→ Action item: From the listing below, pull out all lines with "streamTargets" in them.

→ Data shown:
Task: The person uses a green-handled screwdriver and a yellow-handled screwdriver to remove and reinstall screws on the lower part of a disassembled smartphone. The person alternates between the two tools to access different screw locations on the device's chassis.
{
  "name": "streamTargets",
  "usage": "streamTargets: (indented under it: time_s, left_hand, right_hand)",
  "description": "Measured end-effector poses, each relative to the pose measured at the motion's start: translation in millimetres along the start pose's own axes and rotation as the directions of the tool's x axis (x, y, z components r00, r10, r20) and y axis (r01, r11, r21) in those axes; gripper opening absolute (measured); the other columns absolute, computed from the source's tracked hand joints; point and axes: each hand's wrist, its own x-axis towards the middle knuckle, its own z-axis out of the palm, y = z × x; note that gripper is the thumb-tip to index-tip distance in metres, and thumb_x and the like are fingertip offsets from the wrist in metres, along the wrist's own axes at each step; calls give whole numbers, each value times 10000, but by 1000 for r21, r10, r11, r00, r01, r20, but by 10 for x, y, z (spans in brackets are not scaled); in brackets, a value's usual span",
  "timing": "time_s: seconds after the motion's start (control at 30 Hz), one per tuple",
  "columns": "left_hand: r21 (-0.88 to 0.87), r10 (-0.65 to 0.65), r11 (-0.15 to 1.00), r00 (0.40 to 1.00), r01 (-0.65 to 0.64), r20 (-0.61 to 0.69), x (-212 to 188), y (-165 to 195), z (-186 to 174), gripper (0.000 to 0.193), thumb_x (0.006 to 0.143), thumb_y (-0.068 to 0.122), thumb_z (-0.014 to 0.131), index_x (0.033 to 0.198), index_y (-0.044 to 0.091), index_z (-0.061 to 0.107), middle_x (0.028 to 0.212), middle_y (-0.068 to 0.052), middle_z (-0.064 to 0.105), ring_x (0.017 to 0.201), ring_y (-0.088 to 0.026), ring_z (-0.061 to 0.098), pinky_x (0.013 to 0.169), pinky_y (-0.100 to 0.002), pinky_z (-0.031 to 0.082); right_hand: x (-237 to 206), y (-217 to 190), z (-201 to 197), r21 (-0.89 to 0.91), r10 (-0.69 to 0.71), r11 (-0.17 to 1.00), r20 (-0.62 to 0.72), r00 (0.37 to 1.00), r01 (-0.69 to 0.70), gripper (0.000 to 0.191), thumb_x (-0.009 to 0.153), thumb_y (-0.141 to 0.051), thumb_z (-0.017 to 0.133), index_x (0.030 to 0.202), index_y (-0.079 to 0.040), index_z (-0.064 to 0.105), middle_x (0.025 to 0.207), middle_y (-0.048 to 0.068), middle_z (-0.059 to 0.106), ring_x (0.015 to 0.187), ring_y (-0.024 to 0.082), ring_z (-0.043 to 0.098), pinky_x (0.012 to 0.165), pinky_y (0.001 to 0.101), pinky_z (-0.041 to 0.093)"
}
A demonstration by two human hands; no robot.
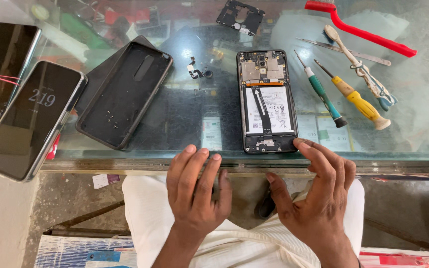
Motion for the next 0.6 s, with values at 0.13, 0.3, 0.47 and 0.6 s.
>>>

→ Result below:
  "name": "streamTargets",
  "usage": "streamTargets: (indented under it: time_s, left_hand, right_hand)",

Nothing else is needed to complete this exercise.